Pytorch crashes while training a simple MNIST classification problem #37336

Niohori · 2020-04-27T06:03:57Z

🐛 Bug

Attempting to train on a GPU a basic MNIST classification, results in a runtime exception
"Process finished with exit code -1073741819 (0xC0000005)"
Making inferences with the model runs without any problem.
Debugging finishes at the function autograd/-init-.py line98 Variable._execution_engine.run_backward(args), where the systems crashes.
Tracing the memory of the RTX2080Ti GPU shows that the memory of the GPU is not accessed (which is the case during inference).

To Reproduce

To be sure the error did result from my code, I used the example from https://github.com/pytorch/examples/tree/master/mnist

Expected behavior

No crashes

Environment

PyTorch version: 1.5.0+cu92
Is debug build: No
CUDA used to build PyTorch: 9.2

OS: Microsoft Windows 10 Home
GCC version: Could not collect
CMake version: version 3.16.0

Python version: 3.7
Is CUDA available: Yes
CUDA runtime version: 10.2.89
GPU models and configuration: Could not collect
Nvidia driver version: Could not collect
cuDNN version: C:\Program Files\NVIDIA GPU Computing Toolkit\CUDA\v10.2\bin\cudnn64_7.dll

Versions of relevant libraries:
[pip3] msgpack-numpy==0.4.4.3
[pip3] numpy==1.16.2
[pip3] torch==1.5.0+cu92
[pip3] torchvision==0.6.0+cu92
[conda] Could not collect

Additional context

cc @ezyang @gchanan @zou3519 @ssnl @albanD @gqchen @peterjc123 @nbcsm @guyang3532

ptrblck · 2020-04-27T07:05:28Z

The error code points to a memory access violation.
Since you are using an RTX GPU, could you install the binaries with CUDA10.1 or 10.2 and rerun the code, please?

Niohori · 2020-04-27T10:24:31Z

Thanks for your answer.

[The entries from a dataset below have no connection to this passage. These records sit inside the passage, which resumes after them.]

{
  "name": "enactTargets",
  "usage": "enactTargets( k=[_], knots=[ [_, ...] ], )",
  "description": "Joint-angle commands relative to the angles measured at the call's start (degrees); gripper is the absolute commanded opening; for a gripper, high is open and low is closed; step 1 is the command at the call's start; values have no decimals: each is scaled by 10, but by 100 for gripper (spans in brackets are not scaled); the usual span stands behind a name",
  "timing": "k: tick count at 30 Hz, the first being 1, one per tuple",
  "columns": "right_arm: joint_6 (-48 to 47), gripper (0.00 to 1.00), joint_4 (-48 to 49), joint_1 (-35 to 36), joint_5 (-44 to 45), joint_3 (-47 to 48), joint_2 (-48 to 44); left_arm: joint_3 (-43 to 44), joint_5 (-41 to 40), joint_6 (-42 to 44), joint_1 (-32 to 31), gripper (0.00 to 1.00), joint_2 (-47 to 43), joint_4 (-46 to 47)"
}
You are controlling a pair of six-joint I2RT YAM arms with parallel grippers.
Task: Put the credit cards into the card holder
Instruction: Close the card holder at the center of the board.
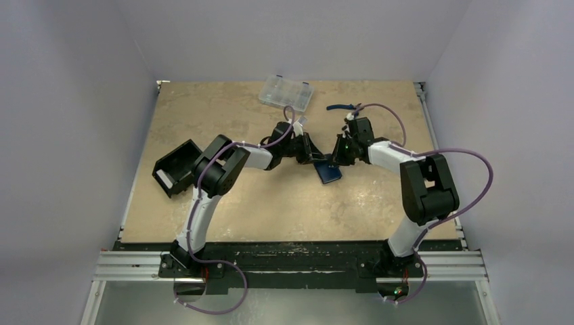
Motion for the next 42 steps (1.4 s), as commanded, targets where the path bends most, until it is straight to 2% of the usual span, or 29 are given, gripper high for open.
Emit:
enactTargets(
  k=[1,4,7,10,12,15,19,23,26,34,42],
  knots=[
    [51,4,29,4,40,-70,-24,-25,-29,12,-1,0,2,-57],
    [92,5,116,4,14,-121,-52,-24,-26,11,-2,0,2,-52],
    [92,12,116,1,-3,-104,-51,-15,-14,15,-1,0,4,-56],
    [4,24,45,1,11,-28,-59,-2,-1,23,0,0,4,-69],
    [-68,27,-15,4,39,10,-67,12,9,33,0,0,11,-87],
    [-157,37,-48,10,51,22,-96,14,11,35,0,0,16,-90],
    [-201,45,-69,29,64,18,-109,17,13,35,0,0,23,-94],
    [-220,45,-70,64,114,8,-115,25,13,43,1,0,25,-106],
    [-225,39,-67,81,143,6,-119,27,10,48,1,0,24,-112],
    [-231,35,-76,107,178,21,-72,23,10,49,2,0,25,-109],
    [-226,36,-60,108,183,20,-59,18,10,50,2,0,23,-107]
  ],
)
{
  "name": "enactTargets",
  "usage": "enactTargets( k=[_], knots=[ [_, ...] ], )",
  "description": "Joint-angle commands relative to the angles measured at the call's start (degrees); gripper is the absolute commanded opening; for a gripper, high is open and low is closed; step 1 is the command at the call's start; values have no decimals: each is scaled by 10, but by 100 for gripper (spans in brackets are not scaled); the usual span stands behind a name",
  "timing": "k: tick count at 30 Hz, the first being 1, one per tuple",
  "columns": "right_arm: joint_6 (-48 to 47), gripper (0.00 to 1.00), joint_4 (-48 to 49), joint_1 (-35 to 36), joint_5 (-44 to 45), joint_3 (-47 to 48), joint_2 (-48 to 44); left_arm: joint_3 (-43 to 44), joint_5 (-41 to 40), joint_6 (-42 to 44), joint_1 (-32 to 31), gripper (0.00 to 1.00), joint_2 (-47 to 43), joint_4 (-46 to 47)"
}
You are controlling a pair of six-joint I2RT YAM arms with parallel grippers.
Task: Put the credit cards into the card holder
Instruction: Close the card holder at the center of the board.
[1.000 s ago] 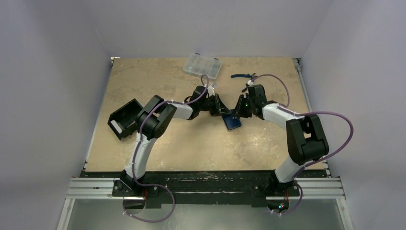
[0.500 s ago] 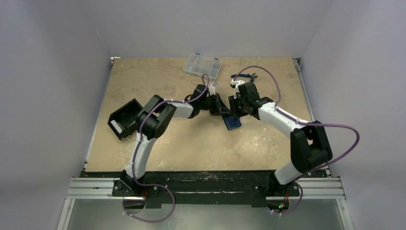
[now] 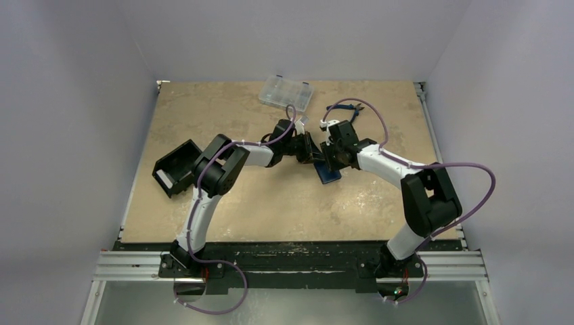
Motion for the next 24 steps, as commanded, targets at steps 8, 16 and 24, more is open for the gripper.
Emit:
enactTargets(
  k=[8,16,24],
  knots=[
    [-1,36,22,2,38,14,8,-10,-5,32,1,0,24,-50],
    [7,29,38,3,18,16,24,-11,-4,31,1,0,25,-48],
    [18,0,37,3,20,7,9,-10,-5,33,1,0,25,-49]
  ],
)
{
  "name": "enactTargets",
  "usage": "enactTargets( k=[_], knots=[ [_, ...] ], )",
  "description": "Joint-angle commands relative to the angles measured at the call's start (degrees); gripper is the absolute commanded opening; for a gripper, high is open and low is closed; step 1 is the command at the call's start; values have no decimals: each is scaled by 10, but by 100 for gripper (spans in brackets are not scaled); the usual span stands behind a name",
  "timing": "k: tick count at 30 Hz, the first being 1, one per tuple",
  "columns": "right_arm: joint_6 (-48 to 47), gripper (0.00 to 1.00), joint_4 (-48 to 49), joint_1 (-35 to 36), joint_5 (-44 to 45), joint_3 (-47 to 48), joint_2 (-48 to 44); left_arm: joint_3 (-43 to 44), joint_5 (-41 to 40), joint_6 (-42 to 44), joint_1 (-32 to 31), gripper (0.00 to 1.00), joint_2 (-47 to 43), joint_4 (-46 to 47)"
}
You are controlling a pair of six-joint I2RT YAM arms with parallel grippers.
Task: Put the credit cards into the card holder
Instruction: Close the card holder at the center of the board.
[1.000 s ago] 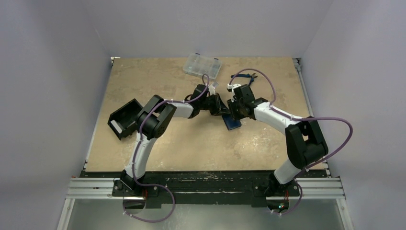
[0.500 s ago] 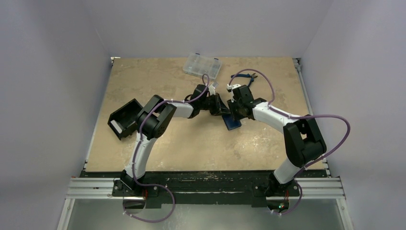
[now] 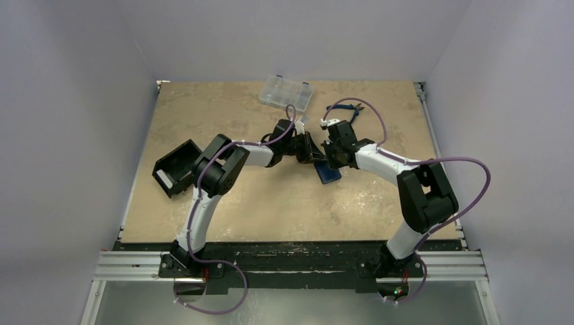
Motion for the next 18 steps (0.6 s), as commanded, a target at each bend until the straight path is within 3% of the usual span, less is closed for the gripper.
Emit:
enactTargets(
  k=[1,18],
  knots=[
    [15,0,8,2,-1,5,-18,-9,-6,33,1,0,25,-50],
    [23,0,1,-31,-95,0,-21,-12,-5,33,1,0,24,-47]
  ],
)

Before giving this a try, how to explain that the same MNIST classification in Libttorch gives no problem on the same environment. I try to understand what is happening before making changes to the system. Thx.

Niohori · 2020-04-27T11:14:36Z

Just reinstalled a previous vesrion of cuda:
Python version: 3.7
Is CUDA available: Yes
CUDA runtime version: 10.1.105
Still crashing with the same error code. Definitely, something else ...

peterjc123 · 2020-04-27T15:38:23Z

Have you copied all the libtorch DLLs to your the location of the target executable?

ezyang · 2020-04-27T17:10:21Z

Thanks for your answer. Before giving this a try, how to explain that the same MNIST classification in Libttorch gives no problem on the same environment.

That is inference only, right? You're exercising more code in your crash case, since you're hitting the autograd engine

Niohori · 2020-04-27T17:52:41Z

To ezyang: Thx, in libtorch (Cpp version of the MNIST classification) both training (hitting the autograd engine) and inference do work fine. The autograd issue occurs only in Python.

Niohori · 2020-04-27T18:39:45Z

To peterjc123: Thx for the suggestion. All static and dynamic libs seemed to be present. To be sure I deleted the Torch and Torchvision in venv\Lib\site-packages\ directory, installed again via pip the latest version, but still the same. What I do not understand is that in the Python environment some dll are labelled with a 92 "tag" (9.2 version I suppose) while when I look in the libtorch distribution which I use in Cpp (which works fine) the same dll are tagged with '10'. I thought the python version was relying on the libtorch libraries, perhaps I'm wrong. To clarify, the libtorch version I use in Cpp is different from the version in Python. In Python it is the latest stable version downloaded from the Pytorch site. In Cpp I first tried with the latest version available on the Pytorch site, but ran into problems also as the program was not able to detect the GPU, downgrading to an older 1.4.0 version (which I got from someone), everything works fine. I tried to copy these dll in the Python version but did not manage to make it work.

peterjc123 · 2020-04-28T03:13:57Z

@Niohori

What I do not understand is that in the Python environment some dll are labelled with a 92 "tag" (9.2 version I suppose) while when I look in the libtorch distribution which I use in Cpp (which works fine) the same dll are tagged with '10'.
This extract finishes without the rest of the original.